Personal information
- Born: Lenka Antošová 27 September 1991 (age 34) Děčín, Czechoslovakia
- Relatives: Jitka Antošová (sister)

Sport
- Sport: Rowing

Medal record
Women's rowing
Representing the Czech Republic
European Rowing Championships
| Gold medal – first place | 2017 Račice | Double scull |
| Silver medal – second place | 2009 Brest | Double scull |
| Bronze medal – third place | 2011 Plovdiv | Double scull |
| Bronze medal – third place | 2016 Brandenburg | Double scull |

= Lenka Lukšová =

Czech rower (born 1991)

Lenka Lukšová (née Lenka Antošová; born 27 September 1991) is a Czech rower. She competed at four Olympic Games (2012, 2016, 2020, 2024) in the double sculls, once with her sister Jitka as rowing partner, twice with Kristýna Fleissnerová and once with Anna Šantrůčková. With Fleissnerová, she was the 2017 European Rowing Champion in double scull.

==Biography==
Lenka Antošová was born on 27 September 1991 in Děčín. Her sister and former rowing partner is Jitka Antošová.

At the Junior World Championships, Antošová won two silver medals together with Denisa Čvančarová. After that, she teamed with her sister. The Antošová sisters won the silver medal at the 2009 European Championships, and bronze at the 2011 European Championships. The team then competed at the 2012 Olympics, winning the B final.

In 2016, teaming with Kristýna Fleissnerová, Lenka Antošová won the bronze medal at the European Championships. The team won the European Olympic Qualification regatta, securing a place at the 2016 Olympics, where they again reached the B final.

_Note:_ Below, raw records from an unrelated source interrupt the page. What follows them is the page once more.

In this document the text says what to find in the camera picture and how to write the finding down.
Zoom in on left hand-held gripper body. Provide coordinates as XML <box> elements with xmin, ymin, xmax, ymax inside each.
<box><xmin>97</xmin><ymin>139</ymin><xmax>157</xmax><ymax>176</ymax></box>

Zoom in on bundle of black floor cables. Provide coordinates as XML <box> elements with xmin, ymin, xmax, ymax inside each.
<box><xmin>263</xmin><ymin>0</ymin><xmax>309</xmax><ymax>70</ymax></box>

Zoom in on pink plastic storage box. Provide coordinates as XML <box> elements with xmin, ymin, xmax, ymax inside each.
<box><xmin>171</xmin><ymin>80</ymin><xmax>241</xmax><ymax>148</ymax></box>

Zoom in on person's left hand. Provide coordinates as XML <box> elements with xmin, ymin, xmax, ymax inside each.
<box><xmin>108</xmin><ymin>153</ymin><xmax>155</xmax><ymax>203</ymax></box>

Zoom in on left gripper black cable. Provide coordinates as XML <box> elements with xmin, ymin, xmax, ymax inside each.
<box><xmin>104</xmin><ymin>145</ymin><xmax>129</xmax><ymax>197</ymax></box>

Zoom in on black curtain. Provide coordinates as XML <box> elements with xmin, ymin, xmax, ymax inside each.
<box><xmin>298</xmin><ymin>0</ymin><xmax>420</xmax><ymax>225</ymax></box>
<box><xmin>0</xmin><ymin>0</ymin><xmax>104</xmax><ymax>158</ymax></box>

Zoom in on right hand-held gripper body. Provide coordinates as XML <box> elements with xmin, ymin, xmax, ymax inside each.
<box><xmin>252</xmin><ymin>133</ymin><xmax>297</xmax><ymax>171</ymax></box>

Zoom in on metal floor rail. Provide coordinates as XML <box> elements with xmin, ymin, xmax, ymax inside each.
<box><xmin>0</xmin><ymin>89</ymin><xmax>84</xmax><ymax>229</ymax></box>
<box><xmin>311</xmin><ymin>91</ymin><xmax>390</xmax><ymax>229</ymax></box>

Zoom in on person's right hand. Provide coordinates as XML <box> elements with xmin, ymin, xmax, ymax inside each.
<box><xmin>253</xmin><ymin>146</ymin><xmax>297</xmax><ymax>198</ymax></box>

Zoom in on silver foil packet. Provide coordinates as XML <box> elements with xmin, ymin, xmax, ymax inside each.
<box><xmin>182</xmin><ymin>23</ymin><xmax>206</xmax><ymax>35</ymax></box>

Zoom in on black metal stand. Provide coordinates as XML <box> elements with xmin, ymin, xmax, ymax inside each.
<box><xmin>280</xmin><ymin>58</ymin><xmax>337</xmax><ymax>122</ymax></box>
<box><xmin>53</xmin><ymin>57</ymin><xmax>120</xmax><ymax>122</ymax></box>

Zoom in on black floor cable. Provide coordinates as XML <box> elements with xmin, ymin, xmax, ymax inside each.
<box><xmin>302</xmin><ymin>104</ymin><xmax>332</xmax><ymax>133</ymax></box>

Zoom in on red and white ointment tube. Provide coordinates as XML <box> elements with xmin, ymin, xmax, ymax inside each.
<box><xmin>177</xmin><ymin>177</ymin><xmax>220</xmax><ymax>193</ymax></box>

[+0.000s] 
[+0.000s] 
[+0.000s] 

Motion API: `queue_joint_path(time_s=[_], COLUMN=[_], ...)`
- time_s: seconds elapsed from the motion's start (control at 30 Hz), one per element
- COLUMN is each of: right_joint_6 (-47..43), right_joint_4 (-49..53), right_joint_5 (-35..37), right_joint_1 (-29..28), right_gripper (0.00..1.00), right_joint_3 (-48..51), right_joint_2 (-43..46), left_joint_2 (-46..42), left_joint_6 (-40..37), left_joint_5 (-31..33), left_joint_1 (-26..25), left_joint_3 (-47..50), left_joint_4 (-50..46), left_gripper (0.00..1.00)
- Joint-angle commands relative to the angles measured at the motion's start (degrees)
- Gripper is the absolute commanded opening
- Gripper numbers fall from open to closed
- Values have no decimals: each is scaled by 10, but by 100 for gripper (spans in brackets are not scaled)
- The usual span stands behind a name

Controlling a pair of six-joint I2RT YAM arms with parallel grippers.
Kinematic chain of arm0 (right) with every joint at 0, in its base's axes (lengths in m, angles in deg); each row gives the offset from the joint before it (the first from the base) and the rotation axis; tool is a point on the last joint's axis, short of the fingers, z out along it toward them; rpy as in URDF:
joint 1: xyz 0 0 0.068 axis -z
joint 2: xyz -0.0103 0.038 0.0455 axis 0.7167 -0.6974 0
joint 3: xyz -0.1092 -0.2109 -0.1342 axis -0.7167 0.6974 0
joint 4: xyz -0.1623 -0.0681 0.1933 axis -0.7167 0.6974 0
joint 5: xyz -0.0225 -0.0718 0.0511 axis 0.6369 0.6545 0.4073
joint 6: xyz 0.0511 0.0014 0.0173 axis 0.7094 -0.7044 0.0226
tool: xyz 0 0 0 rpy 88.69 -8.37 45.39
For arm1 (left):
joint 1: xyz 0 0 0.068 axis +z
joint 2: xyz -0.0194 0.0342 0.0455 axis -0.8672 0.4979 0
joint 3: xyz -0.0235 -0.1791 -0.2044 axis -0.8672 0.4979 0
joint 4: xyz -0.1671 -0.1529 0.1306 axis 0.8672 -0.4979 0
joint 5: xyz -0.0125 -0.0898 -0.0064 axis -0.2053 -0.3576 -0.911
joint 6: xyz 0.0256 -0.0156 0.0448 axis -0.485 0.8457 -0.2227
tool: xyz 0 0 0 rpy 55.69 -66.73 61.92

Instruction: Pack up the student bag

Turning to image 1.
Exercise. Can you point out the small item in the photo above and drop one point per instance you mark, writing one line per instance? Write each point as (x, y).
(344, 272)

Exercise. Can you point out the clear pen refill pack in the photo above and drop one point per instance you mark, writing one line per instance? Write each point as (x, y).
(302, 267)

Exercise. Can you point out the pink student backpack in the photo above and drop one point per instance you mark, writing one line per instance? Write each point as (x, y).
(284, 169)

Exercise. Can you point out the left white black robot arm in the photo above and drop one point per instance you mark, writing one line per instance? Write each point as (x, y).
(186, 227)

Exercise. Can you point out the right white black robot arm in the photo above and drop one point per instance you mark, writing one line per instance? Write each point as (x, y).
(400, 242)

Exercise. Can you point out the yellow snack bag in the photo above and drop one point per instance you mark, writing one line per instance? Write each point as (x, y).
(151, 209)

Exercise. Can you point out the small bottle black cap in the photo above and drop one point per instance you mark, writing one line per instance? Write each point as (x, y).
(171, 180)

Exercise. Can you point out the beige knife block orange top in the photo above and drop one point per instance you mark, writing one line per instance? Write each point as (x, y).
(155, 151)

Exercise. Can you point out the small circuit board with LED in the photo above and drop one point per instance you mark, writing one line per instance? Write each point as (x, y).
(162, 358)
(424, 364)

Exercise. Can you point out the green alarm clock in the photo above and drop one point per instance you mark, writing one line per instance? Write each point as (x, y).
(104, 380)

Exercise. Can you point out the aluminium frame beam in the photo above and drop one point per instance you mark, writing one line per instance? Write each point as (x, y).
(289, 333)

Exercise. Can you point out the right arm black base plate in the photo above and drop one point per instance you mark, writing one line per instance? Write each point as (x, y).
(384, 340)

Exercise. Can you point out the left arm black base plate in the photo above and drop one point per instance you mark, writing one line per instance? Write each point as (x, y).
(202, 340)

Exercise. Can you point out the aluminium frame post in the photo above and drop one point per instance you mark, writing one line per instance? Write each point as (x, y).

In 2017, Antošová and Fleissnerová won the European Championships which were held in Račice in the Czech Republic. The team also competed at the 2020 Summer Olympics, reaching the B final.

In 2022, Antošová started competing in single sculls. In 2023, she married and took the name Lukšová.

In 2024, she teamed with Anna Šantrůčková. They narrowly missed out on the A final at the 2024 Olympics in Paris, eventually finishing 8th, after being runners-up in the B-final.